The Truth Machine

Last night I had the honor of appearing on a discussion panel with my friend Paul Vigna as well as Cameron and Tyler Winkelvoss to talk about Bitcoin, the blockchain and “the future of everything.”

Paul, whom I’ve been friends with for almost ten years, is a veteran Wall Street Journal markets reporter who became the paper’s first full-time crypto beat writer last year as the whole digital assets thing took off. Last night’s event was for the launch of his new book ‘The Truth Machine‘, with co-author Michael Casey, about how the blockchain will transform society globally.

I had a few thoughts…

I am in awe of the guts it took for Tyler and Cameron to accumulate as much Bitcoin as they have and to stick to their guns through “25 bubbles and crashes” over the years. Yes, the price rise was fast last year, but this was not exactly easy money. You had to have vision back when this was just “a drug dealer thing” or “a toy” and then you needed intestinal fortitude through the Mt Gox episode and the thousands of rumors about government intervention all along the way. Bravo, boys.

The Winkelvii say that 2017 was only the year Wall Street discovered crypto, but 2018 will be the year they come in full-force. “Their armies have massed along the border, but they’re still outside…”

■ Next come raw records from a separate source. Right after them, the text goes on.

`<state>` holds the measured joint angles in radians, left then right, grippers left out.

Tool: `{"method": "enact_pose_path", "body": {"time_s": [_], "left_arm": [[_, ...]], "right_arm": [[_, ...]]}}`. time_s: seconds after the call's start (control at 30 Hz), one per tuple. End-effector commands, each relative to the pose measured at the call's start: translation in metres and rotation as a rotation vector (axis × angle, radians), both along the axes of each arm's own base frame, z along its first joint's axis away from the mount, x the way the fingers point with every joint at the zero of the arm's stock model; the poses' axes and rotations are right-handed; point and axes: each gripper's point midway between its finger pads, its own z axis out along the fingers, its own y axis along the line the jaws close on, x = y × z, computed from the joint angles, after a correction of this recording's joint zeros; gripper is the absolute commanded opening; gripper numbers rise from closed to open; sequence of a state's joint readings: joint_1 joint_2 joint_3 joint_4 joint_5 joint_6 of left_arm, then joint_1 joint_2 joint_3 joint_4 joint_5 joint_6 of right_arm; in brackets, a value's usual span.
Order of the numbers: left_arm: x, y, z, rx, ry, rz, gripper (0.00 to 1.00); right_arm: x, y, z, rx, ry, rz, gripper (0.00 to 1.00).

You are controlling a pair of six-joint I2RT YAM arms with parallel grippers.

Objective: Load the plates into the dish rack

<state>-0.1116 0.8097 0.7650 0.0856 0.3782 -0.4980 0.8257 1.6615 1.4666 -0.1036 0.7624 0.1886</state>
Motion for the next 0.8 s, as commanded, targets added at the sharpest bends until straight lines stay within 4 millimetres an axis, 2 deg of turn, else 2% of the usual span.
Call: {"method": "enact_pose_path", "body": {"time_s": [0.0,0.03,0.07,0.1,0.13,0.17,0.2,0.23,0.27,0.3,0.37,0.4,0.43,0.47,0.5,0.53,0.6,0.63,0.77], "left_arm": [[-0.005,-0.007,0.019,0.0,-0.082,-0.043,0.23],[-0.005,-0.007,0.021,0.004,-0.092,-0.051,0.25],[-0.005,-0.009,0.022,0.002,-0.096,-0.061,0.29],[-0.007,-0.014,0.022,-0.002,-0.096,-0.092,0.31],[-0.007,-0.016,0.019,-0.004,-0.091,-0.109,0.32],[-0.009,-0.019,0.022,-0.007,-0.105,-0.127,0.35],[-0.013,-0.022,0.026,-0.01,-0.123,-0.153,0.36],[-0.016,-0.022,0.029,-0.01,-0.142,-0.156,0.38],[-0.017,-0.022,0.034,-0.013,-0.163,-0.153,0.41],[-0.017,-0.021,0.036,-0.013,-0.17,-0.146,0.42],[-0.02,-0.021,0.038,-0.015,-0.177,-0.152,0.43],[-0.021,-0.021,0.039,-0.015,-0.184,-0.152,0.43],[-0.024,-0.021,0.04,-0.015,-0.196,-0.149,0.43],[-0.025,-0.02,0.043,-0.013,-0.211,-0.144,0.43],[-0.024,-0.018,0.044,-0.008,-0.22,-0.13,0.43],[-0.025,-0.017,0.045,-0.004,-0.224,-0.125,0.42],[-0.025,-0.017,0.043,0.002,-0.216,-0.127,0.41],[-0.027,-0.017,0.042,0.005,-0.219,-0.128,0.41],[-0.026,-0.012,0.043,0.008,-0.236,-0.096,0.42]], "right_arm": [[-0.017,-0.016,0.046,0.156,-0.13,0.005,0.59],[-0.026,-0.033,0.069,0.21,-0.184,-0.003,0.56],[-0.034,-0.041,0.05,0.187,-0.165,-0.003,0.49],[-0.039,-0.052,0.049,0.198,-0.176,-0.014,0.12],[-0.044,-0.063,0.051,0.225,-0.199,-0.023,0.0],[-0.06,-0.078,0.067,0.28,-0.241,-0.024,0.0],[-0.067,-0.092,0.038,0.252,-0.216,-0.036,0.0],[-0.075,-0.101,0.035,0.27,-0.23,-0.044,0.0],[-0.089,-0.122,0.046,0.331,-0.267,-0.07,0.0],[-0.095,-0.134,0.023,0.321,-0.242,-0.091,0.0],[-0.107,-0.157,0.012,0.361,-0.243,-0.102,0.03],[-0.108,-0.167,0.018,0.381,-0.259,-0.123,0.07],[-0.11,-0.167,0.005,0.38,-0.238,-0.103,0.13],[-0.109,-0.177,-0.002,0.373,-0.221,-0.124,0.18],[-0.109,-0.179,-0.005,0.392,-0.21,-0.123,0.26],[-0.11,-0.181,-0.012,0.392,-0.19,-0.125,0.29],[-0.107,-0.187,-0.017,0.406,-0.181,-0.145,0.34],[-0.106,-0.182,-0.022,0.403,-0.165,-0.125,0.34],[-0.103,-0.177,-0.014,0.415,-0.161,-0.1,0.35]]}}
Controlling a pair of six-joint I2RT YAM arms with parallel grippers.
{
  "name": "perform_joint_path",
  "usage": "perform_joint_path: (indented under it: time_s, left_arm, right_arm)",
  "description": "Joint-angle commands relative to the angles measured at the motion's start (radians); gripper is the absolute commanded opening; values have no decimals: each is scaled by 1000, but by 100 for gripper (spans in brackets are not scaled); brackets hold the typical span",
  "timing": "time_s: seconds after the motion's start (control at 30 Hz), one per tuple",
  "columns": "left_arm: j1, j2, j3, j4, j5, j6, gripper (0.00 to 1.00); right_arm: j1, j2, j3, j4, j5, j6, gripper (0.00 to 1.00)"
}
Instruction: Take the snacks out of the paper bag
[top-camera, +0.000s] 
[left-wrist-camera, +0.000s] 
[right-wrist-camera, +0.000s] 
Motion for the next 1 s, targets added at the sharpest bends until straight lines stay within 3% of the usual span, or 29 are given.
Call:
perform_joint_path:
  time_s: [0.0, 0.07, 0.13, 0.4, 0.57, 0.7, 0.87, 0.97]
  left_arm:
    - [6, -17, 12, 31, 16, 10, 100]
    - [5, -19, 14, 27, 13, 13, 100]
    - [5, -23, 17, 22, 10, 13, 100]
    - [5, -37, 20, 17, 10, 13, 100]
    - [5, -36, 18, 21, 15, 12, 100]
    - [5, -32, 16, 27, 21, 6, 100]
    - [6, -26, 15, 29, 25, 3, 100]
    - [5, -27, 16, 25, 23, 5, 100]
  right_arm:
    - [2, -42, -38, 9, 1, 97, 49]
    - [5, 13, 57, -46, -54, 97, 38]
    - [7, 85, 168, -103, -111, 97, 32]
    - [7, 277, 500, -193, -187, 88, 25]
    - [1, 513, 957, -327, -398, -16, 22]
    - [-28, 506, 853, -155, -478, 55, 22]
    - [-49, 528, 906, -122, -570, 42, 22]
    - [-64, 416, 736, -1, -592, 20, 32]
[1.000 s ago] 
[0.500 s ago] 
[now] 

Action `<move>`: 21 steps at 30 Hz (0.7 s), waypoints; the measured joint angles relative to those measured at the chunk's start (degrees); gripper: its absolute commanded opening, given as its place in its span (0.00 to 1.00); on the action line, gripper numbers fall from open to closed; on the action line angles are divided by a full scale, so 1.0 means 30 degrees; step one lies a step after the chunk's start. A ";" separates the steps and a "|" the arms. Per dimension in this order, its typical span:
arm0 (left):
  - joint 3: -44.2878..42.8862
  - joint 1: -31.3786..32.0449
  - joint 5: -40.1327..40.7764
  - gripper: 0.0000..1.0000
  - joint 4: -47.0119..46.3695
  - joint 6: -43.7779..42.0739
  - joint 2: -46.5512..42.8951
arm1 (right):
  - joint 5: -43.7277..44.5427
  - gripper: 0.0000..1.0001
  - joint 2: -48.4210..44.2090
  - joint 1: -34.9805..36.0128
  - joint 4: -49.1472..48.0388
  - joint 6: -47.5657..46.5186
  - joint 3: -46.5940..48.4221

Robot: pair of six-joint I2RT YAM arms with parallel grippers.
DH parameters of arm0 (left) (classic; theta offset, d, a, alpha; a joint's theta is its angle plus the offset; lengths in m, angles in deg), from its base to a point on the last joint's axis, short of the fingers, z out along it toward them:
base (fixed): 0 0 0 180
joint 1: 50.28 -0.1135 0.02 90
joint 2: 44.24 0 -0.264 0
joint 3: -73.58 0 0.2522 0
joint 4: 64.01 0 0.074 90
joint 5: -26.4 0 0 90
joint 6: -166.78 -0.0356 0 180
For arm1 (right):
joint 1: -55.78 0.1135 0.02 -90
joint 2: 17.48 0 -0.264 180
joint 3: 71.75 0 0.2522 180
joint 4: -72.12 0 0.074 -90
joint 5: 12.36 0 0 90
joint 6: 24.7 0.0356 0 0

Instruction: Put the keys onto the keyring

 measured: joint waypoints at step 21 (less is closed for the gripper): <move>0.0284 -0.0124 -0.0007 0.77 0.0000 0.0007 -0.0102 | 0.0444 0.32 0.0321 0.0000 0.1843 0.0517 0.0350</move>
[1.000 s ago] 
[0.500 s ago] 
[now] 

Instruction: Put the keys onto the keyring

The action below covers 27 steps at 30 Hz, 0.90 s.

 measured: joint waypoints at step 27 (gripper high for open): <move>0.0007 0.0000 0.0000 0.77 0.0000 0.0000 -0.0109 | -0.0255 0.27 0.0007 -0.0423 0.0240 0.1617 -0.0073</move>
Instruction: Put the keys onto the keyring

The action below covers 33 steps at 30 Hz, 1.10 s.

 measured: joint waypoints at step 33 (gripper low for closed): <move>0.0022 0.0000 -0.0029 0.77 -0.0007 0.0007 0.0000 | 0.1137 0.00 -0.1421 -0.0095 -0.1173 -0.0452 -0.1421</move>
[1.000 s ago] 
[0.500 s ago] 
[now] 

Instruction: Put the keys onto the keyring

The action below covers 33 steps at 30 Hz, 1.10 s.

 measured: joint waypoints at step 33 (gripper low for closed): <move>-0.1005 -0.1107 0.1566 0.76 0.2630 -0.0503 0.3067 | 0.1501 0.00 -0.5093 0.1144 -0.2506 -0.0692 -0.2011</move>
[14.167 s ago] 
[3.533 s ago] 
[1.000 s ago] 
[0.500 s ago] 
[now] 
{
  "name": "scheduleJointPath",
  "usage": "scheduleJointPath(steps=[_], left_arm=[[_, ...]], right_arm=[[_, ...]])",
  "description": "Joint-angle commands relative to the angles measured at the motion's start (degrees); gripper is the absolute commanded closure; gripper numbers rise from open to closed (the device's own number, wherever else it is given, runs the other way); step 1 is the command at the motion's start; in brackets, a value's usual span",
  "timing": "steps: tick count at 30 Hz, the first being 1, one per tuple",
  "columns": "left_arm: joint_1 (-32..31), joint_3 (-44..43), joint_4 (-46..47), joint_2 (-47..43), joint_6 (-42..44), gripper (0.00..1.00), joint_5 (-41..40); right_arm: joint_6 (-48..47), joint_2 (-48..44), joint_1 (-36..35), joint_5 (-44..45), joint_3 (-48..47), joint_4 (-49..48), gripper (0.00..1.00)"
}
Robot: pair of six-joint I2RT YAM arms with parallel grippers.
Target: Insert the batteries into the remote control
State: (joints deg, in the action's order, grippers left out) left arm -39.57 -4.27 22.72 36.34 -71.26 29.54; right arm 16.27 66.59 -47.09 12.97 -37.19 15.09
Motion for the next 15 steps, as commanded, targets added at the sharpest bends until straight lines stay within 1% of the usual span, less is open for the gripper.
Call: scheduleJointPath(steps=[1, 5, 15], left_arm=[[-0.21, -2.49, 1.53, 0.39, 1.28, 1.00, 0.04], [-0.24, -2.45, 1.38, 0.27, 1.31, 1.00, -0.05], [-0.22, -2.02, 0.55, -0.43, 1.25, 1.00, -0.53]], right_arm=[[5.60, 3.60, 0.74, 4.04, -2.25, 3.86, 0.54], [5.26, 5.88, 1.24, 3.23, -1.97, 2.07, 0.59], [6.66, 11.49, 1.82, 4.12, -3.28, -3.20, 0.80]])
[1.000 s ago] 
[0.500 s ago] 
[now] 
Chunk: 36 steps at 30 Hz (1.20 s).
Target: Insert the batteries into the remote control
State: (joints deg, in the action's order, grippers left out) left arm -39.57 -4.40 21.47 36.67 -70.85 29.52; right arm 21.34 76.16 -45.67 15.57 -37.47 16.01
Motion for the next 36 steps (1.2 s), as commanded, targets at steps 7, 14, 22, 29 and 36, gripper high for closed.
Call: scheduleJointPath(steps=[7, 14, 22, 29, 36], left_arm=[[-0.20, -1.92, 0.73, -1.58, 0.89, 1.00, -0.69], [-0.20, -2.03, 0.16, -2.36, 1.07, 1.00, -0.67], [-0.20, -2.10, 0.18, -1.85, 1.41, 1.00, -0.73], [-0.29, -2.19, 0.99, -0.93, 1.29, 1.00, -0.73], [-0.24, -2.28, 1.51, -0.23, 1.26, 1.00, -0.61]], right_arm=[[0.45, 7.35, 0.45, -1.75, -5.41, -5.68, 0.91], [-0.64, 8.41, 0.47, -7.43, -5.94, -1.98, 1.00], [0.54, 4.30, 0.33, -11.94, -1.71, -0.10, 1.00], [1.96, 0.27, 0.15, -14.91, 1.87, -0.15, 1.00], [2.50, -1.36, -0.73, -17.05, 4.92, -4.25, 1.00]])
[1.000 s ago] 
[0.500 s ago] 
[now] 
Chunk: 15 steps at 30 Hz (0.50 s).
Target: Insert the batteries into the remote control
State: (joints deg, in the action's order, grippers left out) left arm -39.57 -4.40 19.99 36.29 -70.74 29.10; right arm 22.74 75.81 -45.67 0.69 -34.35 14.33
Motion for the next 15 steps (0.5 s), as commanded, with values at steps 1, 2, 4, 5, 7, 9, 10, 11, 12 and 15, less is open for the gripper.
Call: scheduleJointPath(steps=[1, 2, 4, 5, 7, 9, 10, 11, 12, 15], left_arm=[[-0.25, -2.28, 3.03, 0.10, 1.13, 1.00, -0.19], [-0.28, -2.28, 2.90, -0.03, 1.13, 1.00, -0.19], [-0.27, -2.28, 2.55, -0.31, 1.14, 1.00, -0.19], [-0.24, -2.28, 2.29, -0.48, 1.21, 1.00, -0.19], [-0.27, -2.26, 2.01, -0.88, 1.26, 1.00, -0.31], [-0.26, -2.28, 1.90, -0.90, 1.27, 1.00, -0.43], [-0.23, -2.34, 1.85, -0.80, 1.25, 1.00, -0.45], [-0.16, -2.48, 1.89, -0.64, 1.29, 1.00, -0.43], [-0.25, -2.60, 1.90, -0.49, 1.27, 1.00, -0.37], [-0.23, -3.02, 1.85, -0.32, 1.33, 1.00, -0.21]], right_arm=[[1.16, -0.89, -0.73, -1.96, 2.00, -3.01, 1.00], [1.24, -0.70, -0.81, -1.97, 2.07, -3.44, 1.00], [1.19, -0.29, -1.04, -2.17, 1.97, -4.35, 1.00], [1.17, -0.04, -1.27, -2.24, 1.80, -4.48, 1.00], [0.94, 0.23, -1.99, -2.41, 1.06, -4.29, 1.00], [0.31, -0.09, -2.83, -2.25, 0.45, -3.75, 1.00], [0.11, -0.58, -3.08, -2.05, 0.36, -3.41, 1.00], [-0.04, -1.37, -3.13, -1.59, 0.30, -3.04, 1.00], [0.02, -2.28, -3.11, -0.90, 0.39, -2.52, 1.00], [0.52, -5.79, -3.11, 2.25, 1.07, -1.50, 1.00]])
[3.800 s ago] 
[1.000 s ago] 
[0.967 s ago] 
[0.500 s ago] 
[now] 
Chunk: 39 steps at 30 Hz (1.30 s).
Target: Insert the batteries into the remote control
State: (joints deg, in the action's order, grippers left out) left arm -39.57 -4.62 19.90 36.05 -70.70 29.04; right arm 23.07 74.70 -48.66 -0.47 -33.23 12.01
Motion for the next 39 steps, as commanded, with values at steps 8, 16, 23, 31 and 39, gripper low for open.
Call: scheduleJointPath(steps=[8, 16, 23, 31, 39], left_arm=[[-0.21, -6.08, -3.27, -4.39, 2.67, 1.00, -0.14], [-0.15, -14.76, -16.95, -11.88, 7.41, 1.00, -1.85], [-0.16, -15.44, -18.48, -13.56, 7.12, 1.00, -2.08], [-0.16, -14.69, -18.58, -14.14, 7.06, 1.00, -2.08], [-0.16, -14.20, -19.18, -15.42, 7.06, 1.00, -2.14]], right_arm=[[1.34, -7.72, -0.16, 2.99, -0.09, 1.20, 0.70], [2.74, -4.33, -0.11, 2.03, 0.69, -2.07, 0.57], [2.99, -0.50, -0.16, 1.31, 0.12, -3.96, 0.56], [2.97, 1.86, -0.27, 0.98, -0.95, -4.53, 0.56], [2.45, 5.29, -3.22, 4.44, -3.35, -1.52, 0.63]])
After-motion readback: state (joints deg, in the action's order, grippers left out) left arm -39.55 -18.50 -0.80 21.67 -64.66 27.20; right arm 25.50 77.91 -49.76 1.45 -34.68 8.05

Joseph Lubin, one of the founders of the Ethereum network, also spoke on a panel. He’s one of the most important figures in the whole crypto story, given how instrumental he was in creating the application layer atop the base layer of ETH. His involvement in the crypto startup scene was elemental in bringing thousands (soon to be millions?) of software developers around to the possibilities of these new protocols. What’s cool about him is that he got interested in Satoshi’s white paper during the financial crisis and truly believes that decentralized apps / distributed ledgers will radically change the current “broken” system of trusted intermediaries that no longer deserve our trust. This includes the giant banks as well as the dominant social media companies.

I made the point that most startups and ICOs that have bubbled up to the surface will disappear, which would be in keeping with how prior booms have played out. No one disagreed. Tyler and Cameron pointed out that they only allow “base layer” protocols on their Gemini trading platform like BTC and they don’t want ICOs because they look more like traditional securities. The twins are firmly in the Bitcoin is a store of value camp and they consider the coins to be commodities.

The Museum of American Finance put the event on, which shows how forward thinking they are. The trustees recognize that we are the midst of a revolution in financial history. When I compared the rise of the blockchain to the first example of an American tech boom 200 years ago – the canals – the chairman of the museum, Richard Sylla, came up to me afterward and said I made an important point. Sylla is the co-author of A History of Interest Rates, one of the most important financial books ever written. I was really excited to meet him.